* Task goal:
Copy all lines below containing "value".
# # # # #
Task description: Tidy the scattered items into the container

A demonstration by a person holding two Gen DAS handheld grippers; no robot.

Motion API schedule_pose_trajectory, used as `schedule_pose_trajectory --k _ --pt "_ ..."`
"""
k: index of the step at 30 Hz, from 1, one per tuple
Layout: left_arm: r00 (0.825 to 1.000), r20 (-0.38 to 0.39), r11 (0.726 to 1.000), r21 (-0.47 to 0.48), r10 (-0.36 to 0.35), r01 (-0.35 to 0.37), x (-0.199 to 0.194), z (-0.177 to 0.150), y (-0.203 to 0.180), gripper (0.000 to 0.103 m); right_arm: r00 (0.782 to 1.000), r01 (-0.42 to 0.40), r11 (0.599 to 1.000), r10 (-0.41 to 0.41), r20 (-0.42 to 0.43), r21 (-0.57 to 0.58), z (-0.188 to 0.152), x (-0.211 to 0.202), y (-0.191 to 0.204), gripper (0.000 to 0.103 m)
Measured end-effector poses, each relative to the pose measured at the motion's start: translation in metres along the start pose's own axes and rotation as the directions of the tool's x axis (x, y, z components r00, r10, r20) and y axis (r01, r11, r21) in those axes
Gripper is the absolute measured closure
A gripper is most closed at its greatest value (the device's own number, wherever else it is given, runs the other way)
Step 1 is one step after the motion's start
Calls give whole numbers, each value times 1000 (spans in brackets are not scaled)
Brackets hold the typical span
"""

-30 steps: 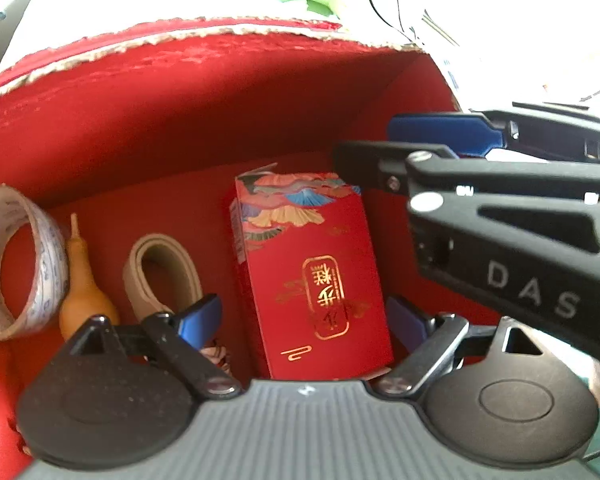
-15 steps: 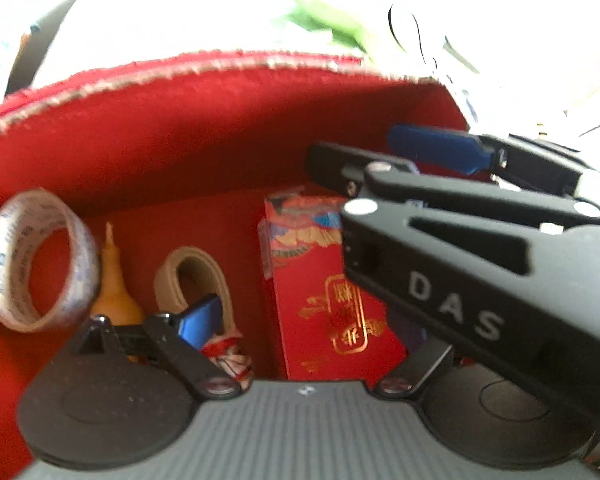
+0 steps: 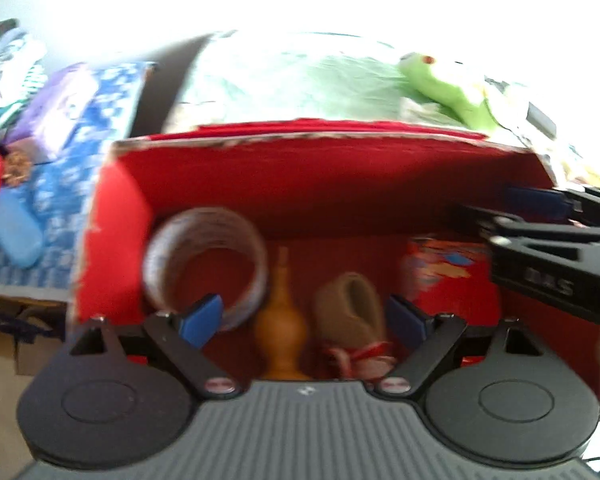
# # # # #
* Final answer:
A gripper is most closed at its greatest value (the device's own number, wherever else it is given, runs the other way)
Calls give whole numbers, each value times 1000 (spans in brackets are not scaled)

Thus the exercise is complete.